Es ist ein hartes Geschäft geworden für die Fischer
Wilbur steuert eine der Reusen an. Mit einem Seilzug hievt er das runde Metallgitter auf das Polizeiboot. Eine Handvoll Krabben hat sich darin verfangen. „Das hier ist ein Weibchen. Das hier ist eine gefährdete Art.“ Wilbur greift flink nach den Tieren und lässt sie über die Reling zurück in den Kanal plumpsen.

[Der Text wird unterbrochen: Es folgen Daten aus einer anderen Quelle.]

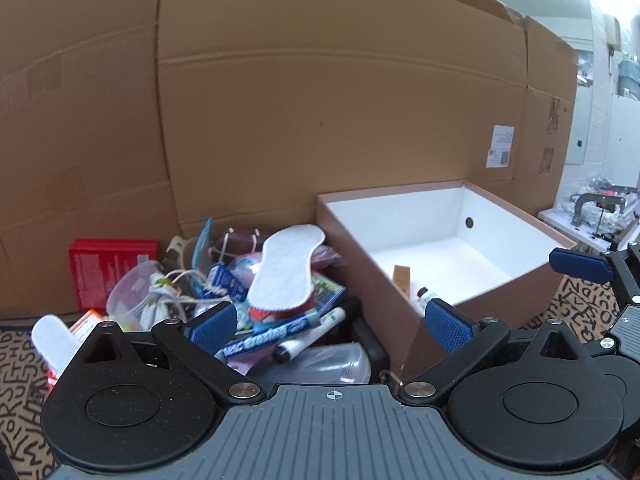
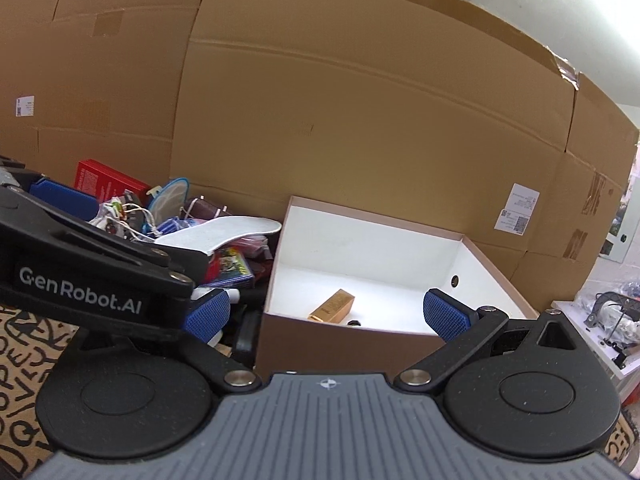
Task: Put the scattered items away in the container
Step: 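Withdraw both tools from the pink box back to the pile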
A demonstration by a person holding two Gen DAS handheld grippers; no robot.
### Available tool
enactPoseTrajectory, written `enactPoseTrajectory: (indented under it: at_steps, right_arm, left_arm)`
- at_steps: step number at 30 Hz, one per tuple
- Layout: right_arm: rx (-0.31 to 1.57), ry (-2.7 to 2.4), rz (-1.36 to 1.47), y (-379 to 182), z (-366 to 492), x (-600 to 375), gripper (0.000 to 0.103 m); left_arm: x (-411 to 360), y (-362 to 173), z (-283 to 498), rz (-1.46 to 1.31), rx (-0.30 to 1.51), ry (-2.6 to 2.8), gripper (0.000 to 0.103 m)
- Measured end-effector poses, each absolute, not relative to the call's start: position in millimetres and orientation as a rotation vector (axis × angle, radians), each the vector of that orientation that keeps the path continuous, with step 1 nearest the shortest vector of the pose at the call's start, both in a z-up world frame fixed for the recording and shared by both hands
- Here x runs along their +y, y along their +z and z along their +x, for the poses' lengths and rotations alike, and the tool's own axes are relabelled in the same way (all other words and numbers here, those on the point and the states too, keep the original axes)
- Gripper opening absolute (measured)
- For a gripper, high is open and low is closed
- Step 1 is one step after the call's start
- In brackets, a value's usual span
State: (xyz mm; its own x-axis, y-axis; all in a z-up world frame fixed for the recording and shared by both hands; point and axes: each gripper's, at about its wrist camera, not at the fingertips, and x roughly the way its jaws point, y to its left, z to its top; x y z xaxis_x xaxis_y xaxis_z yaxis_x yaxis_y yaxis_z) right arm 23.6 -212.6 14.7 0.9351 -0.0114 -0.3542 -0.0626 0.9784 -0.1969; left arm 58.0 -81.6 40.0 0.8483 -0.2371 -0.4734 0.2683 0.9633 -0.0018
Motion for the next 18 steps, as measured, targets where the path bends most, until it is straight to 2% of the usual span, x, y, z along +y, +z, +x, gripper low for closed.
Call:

Er zückt einen handbreiten Metallwinkel und legt ihn an die verbliebenen Krabben an. „Zu klein. Die auch.“ Zwei weitere Tiere wandern über die Reling. Bis auf eine große, orange schimmernde Krabbe ist das Netz leer. „Die kann bleiben“, sagt Wilbur und zuckt entschuldigend mit den Schultern. Es ist ein hartes Geschäft geworden für die Fischer der Swinomish.

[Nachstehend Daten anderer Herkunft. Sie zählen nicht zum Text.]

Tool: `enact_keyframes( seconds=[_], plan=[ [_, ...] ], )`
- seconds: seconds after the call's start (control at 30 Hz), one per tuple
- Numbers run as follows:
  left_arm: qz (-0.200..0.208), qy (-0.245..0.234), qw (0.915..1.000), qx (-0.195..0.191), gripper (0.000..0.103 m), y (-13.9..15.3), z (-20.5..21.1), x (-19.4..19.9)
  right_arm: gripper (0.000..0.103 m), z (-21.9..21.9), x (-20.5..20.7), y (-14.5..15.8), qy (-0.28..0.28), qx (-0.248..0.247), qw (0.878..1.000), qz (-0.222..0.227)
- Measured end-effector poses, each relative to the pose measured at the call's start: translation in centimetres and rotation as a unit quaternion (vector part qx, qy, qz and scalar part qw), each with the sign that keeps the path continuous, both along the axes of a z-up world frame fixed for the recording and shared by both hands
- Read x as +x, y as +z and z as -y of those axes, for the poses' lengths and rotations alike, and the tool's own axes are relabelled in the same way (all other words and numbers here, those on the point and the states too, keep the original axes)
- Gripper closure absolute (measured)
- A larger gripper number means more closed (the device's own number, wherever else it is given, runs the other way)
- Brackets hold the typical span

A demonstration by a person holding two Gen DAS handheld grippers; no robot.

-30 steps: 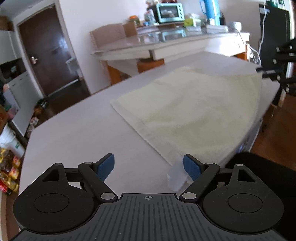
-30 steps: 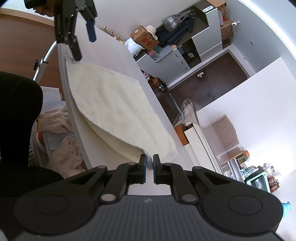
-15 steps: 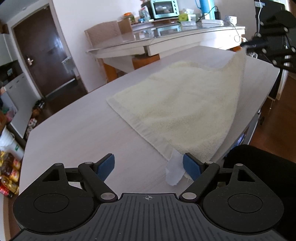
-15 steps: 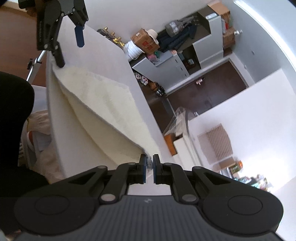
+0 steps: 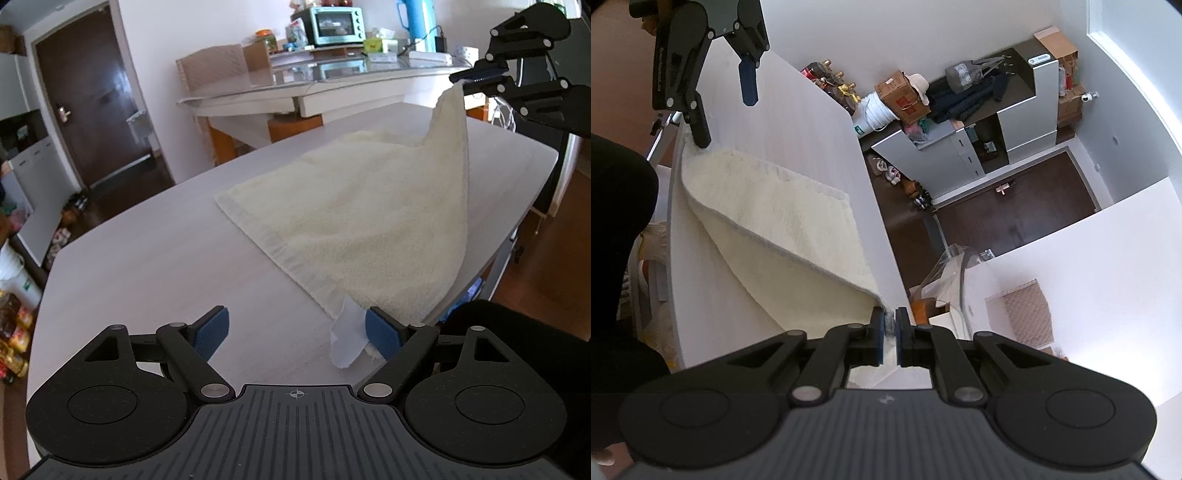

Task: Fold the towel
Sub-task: 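Carry the towel corner diagonally over with the right gripper and release it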

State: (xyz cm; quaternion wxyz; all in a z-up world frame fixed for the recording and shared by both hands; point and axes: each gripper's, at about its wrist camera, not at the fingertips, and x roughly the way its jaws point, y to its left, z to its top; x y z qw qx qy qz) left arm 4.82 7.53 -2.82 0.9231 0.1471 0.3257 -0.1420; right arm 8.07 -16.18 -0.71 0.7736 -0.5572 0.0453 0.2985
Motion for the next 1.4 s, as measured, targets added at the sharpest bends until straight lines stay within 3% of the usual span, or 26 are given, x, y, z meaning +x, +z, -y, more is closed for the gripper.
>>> enact_keyframes(
  seconds=[0.33, 0.73, 0.97, 1.17, 1.4],
  plan=[
    [-0.005, -0.004, 1.0000, 0.005, 0.017, -0.1, 0.0, 0.1, 0.096, -1.5, 1.2, 0.5, 0.010, 0.002, 1.000, 0.013],
    [-0.016, 0.014, 0.9997, -0.010, 0.017, -0.3, -0.6, 0.3, 0.096, -7.2, 7.8, 1.7, 0.079, -0.026, 0.996, 0.014],
    [-0.027, 0.027, 0.9986, -0.035, 0.017, -0.4, -1.5, 0.4, 0.096, -12.0, 13.0, -0.4, 0.117, -0.058, 0.991, -0.032],
    [-0.025, 0.034, 0.9990, -0.018, 0.017, -0.5, -1.6, 0.4, 0.096, -14.9, 16.4, -2.6, 0.133, -0.085, 0.984, -0.078],
    [-0.029, 0.032, 0.9985, -0.032, 0.017, -0.5, -2.0, 0.3, 0.096, -16.4, 18.7, -4.3, 0.145, -0.094, 0.977, -0.122]
  ],
)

Brian Cladoosby sitzt zugleich am anderen Ende des Reservats in seinem Büro und wartet darauf, dass sein Telefon klingelt. Die Trump-Regierung will die Mittel der Umweltagentur EPA um ein Drittel kürzen. EPA finanziert die meisten Umwelt-Programme der Swinomish, deswegen beobachten Cladoosbys Mitarbeiter die Nachrichten aus Washington noch genauer als sonst. „Wir müssen Zeile für Zeile durch ein Millionenbudget gehen, um zu sehen, welche unserer Umweltprojekte von den Kürzungen betroffen sind.“
Cladoosby hat seiner Regierung ein Angebot gemacht. Er will eine Anhörung zu den „Umwelteinflüssen auf Indigene Amerikaner“ anberaumen. „Wir können es Umwelt nennen, statt Klimawandel, erwähnen nicht die Erderwärmung und reden meinetwegen auch nicht darüber, wer daran schuld ist. Aber wir müssen entscheiden, was wir dagegen tun.“ Die Antwort steht noch aus.
Die Recherchereise der Autorin nach Washington wurde ermöglicht durch ein Stipendium der Heinrich-Böll-Stiftung Nordamerika.